Smoke from hundreds of wildfires burning out of control in Canada this month affected air quality in many U.S. states and even reached Western Europe. Last spring, two fires near Table Rock State Park and Caesars Head State Park in Upstate South Carolina burned more than 15,000 acres.

Fire leaves a dramatic and noticeable impact on the landscape — scorched trees, missing canopies and a forest floor devoid of plants and shrubs.
But it has underground impact as well.
“Within the context of fire ecology, we know a lot about plants and a lot about animals. We know a bit less about microbes,” said Antonino Malacrino, an assistant professor in the Clemson University Department of Biological Sciences. “Some studies show that if you have a severe wildfire, the soil microbiome is impacted. You can see the signature of that fire in the soil microbiome even after decades.”
But very little information is known about what happens after a fire to the microbial community in terms of diversity, composition and the ecological processes that drive the assembly of the microbial community.
Wildfires impact soil
A study by Malacrino and his colleagues analyzed the effect of fire on the ecological processes driving the structure and diversity of the microbial community in soil after a fire. They used an approach called meta-analysis, through which they re-analyze data from several studies and use it to answer broader questions.

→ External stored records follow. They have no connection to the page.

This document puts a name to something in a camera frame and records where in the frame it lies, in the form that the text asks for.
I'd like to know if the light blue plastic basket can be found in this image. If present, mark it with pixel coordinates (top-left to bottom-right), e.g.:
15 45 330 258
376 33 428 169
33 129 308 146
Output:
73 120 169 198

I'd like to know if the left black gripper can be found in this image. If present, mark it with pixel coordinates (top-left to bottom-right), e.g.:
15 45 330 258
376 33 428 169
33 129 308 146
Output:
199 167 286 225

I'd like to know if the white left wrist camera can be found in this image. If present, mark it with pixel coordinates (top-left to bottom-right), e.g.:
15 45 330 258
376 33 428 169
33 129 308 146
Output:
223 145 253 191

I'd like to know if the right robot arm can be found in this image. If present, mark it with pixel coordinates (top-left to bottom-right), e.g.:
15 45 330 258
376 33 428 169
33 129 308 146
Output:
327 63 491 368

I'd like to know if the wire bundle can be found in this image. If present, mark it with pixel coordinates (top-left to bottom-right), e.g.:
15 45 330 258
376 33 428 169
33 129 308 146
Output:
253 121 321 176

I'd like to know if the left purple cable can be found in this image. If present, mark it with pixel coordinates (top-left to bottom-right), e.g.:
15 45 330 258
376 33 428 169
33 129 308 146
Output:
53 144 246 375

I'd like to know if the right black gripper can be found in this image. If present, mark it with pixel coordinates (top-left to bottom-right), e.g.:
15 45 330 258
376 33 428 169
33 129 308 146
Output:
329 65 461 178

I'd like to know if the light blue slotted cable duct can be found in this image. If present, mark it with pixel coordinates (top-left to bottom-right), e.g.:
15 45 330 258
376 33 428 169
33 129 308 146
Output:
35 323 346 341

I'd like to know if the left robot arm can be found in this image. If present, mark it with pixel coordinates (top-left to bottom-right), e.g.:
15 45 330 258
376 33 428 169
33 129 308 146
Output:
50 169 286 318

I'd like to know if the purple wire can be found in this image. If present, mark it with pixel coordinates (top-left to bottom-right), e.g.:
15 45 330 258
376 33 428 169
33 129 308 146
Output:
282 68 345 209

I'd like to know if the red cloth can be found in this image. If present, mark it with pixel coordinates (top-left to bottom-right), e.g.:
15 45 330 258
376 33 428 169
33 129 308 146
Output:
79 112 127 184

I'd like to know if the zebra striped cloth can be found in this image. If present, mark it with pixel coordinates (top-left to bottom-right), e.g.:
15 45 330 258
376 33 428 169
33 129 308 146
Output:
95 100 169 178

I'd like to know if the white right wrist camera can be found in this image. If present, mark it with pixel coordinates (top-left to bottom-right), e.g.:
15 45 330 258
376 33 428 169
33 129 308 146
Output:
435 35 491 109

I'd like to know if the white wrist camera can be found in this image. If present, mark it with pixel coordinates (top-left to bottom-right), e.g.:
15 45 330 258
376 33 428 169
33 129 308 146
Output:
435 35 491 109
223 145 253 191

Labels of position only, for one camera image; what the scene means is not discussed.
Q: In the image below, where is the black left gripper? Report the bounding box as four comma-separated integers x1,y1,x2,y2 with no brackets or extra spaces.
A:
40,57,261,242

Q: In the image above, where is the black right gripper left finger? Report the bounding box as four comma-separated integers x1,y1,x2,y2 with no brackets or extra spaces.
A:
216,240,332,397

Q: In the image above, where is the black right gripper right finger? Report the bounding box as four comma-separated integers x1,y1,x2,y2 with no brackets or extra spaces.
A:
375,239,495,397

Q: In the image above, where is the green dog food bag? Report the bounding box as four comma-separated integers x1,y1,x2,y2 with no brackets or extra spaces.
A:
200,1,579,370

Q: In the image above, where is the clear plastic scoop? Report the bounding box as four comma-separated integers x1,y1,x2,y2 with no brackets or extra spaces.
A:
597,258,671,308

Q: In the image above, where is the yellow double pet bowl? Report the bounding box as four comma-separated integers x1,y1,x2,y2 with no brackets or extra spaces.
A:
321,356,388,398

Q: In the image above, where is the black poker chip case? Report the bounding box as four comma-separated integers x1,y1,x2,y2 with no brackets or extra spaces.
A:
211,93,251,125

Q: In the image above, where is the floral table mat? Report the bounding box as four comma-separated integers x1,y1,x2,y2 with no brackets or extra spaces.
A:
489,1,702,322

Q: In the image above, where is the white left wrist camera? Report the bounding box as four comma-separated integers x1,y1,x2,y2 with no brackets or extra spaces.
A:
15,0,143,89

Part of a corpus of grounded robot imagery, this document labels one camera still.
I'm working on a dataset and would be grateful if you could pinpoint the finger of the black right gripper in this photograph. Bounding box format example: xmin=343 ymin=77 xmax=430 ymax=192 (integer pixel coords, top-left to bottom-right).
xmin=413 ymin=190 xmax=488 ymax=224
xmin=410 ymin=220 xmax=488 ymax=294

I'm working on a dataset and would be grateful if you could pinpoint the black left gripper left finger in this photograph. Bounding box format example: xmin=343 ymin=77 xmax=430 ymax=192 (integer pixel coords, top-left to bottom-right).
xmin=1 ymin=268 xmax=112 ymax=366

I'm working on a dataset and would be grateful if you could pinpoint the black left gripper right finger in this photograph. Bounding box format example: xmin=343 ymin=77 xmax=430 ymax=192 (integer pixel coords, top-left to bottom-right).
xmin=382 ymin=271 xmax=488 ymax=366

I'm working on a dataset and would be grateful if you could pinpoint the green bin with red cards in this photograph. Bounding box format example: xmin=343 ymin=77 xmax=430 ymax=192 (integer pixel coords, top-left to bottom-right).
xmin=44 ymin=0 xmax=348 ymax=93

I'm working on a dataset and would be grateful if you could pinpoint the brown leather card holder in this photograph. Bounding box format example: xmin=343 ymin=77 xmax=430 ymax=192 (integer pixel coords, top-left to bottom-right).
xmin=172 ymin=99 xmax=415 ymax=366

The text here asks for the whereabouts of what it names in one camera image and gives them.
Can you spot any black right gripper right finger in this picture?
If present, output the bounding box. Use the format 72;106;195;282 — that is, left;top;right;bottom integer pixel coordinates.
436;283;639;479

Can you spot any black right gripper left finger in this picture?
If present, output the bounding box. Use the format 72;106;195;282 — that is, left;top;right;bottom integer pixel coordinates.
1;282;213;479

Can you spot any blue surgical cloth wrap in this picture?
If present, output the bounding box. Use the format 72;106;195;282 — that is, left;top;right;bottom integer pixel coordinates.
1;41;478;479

Malacrino and the other researchers analyzed data from more than 2,600 soil samples from 19 previous studies of wildfires and found that bacteria and fungi are impacted differently. Clemson’s Palmetto 2, the University’s primary high performance computing resource, was pivotal in analyzing the large amount of data. Researchers found a decrease in diversity of fungal species. The diversity of bacteria may not change after a fire, but dominance of a few species increases.

“Instead of having a more even community, we have some taxa, some species that dominate it,” he said.

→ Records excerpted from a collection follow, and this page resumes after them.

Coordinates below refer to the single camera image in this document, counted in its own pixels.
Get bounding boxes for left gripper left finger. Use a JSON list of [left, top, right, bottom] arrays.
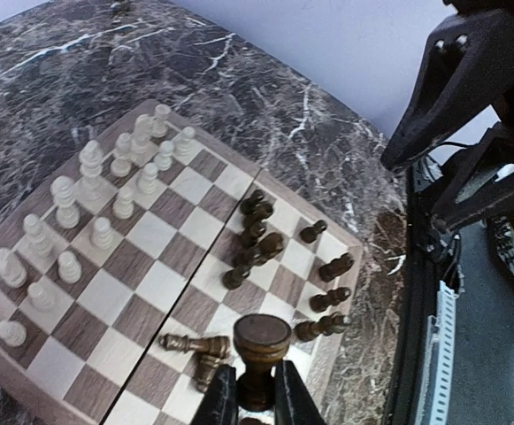
[[190, 365, 238, 425]]

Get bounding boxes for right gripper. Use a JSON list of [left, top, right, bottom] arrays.
[[380, 1, 514, 230]]

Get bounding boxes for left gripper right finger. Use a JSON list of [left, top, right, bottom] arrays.
[[274, 360, 326, 425]]

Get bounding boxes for wooden chess board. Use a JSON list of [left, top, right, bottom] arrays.
[[0, 100, 363, 424]]

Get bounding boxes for dark chess knight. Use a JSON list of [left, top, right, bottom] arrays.
[[257, 232, 285, 266]]

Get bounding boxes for white chess queen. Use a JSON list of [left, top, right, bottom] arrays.
[[50, 175, 81, 229]]

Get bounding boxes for white chess king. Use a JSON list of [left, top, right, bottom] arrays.
[[79, 140, 104, 200]]

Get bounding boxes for white slotted cable duct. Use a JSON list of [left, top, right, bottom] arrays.
[[426, 281, 456, 424]]

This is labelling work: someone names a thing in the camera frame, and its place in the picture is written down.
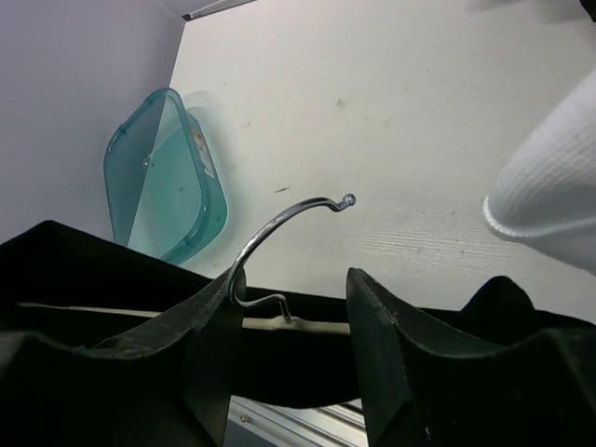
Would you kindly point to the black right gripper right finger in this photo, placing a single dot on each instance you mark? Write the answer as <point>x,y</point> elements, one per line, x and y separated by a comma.
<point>497,372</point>

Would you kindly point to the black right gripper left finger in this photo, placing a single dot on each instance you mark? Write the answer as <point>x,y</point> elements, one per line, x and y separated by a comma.
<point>165,382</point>

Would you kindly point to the black skirt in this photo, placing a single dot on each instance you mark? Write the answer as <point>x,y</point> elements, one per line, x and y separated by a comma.
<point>101,289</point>

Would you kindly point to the white skirt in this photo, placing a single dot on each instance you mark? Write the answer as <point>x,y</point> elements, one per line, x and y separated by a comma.
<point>544,197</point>

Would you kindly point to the teal plastic bin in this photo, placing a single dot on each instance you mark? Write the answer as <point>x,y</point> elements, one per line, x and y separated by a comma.
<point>164,194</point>

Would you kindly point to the aluminium front rail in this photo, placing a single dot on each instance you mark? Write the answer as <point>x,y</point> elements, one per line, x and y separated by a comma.
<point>336,425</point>

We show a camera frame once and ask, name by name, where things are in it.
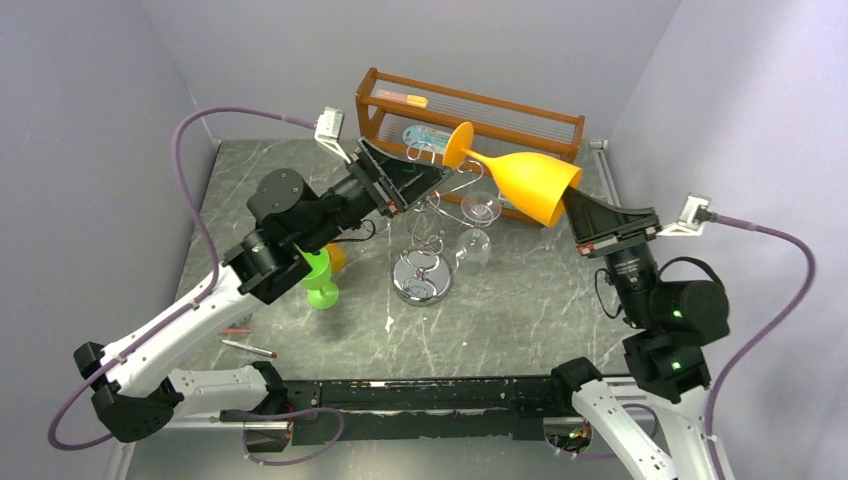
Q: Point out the clear wine glass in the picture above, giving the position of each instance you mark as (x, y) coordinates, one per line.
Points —
(474, 246)

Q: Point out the green plastic goblet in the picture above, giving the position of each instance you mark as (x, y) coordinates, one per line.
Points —
(321, 292)

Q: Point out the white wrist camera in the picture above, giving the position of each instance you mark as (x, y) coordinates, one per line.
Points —
(328, 129)
(691, 221)

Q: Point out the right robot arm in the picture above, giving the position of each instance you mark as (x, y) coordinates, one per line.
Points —
(674, 320)

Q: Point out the orange pencil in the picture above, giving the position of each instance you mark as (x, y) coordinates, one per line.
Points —
(236, 331)

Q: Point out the chrome wine glass rack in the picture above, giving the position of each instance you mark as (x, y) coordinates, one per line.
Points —
(424, 274)

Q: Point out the orange yellow marker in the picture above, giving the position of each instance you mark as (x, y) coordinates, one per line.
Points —
(402, 98)

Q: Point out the wooden shelf rack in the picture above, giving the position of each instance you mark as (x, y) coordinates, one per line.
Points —
(500, 127)

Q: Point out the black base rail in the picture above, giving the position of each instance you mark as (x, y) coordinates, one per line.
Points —
(312, 412)

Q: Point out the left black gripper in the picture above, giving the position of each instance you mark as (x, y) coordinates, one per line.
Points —
(409, 184)

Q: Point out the orange plastic goblet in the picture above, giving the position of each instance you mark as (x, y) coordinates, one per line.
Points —
(534, 183)
(337, 257)

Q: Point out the blue packaged item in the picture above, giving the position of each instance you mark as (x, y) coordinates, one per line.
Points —
(426, 138)

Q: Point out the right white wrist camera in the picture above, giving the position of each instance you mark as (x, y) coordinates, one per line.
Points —
(691, 221)

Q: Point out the silver red pen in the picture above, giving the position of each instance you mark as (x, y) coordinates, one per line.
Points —
(266, 353)

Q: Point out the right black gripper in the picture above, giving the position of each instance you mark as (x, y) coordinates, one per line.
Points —
(618, 234)

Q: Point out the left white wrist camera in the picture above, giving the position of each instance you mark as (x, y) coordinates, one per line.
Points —
(328, 129)

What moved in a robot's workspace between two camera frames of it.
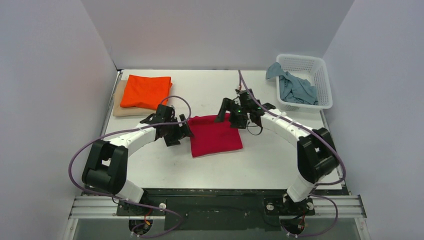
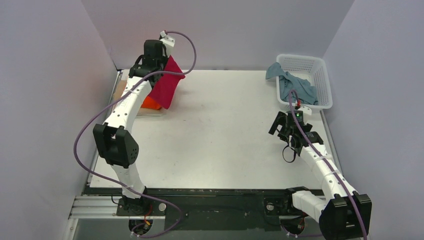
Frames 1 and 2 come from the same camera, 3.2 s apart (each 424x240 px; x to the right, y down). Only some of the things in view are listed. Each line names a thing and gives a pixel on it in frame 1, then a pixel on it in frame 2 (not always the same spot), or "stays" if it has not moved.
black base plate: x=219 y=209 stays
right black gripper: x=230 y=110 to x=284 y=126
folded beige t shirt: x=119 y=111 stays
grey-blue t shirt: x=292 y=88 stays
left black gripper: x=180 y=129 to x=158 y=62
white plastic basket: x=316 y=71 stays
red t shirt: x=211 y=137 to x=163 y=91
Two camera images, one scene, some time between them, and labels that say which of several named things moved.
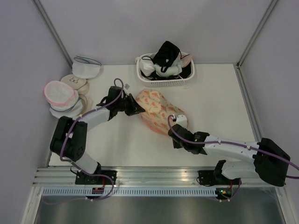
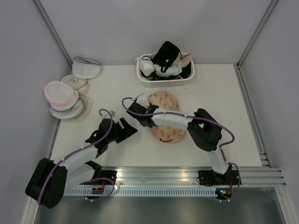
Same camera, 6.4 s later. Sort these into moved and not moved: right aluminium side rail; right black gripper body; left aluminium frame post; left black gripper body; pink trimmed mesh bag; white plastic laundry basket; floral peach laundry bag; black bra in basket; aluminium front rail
Moved: right black gripper body; floral peach laundry bag; left black gripper body
Not moved: left aluminium frame post; aluminium front rail; right aluminium side rail; pink trimmed mesh bag; black bra in basket; white plastic laundry basket
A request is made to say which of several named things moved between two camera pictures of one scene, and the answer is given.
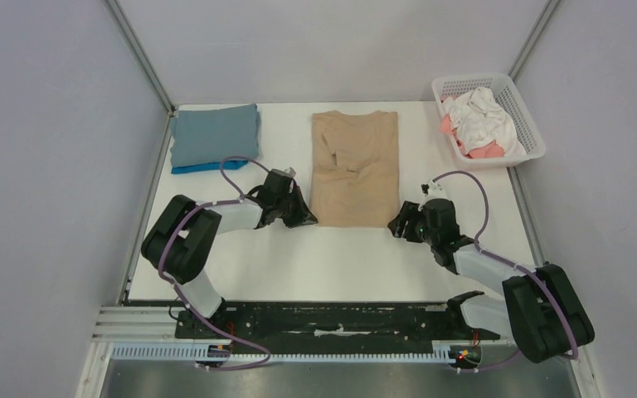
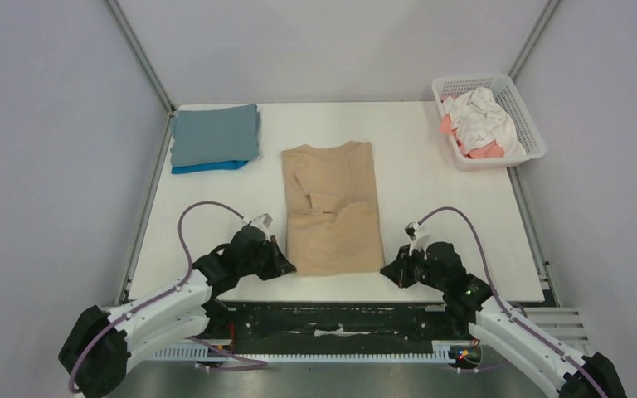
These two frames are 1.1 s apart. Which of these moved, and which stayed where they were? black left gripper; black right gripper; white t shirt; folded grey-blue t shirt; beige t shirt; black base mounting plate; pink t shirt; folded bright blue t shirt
Moved: beige t shirt; black right gripper; black left gripper
Stayed: pink t shirt; folded bright blue t shirt; folded grey-blue t shirt; black base mounting plate; white t shirt

Both bacteria and fungi experienced decreases in dispersal.“If dispersal is constrained, the ecosystem might be slower in recovery,” he said.
Finally, the scientists analyzed the proportion of generalists and specialists there were in the community. They found an increase in specialist microbes for both bacteria and fungi. Generalists are able to thrive in a wide variety of environmental conditions while specialists can thrive only in a narrow range of environmental conditions.
“All these things together suggest that after a fire the soil microbial communities can become more homogeneous, which is not a good thing for the environment. If we have a very homogeneous community, we have lower ecological resilience and the ecosystem can take way longer to recover fully, if it is able,” Malacrino said.
Even if a fire doesn’t destroy all of the above ground community, it does disrupt the microbiome below ground and the interactions within it. That change actually increases the ability of some plant pathogens to cause a disease because the plants are weaker and the microbiome cannot fully protect them.
Since the plant community is severely impacted, new plants colonize the area. But they are small and grow quickly, increasing the likelihood of having additional wildfires in the future until the plant community is more stable.
Changes dynamics
“It changes all of the dynamics within the plant and animal communities and the cycling of nutrients, so everything is impacted. The entire functioning of the ecosystem is impacted,” Malacrino said. “Fire is a fundamental ecological process in many ecosystems. It becomes dangerous when it is too strong and is out of control. This is becoming more frequent because of global changes in temperatures and in weather patterns.”
Detailed findings of the study can be found in the journal Global Change Biology in an article titled, “Fire limits soil microbial dispersal and differentially impacts bacterial and fungal communities.”
Malacrino said his lab, in collaboration with the Clemson Experimental Forest, will continue to study how fire impacts the function of the soil microbiome and what the consequences are for plant and ecosystem health.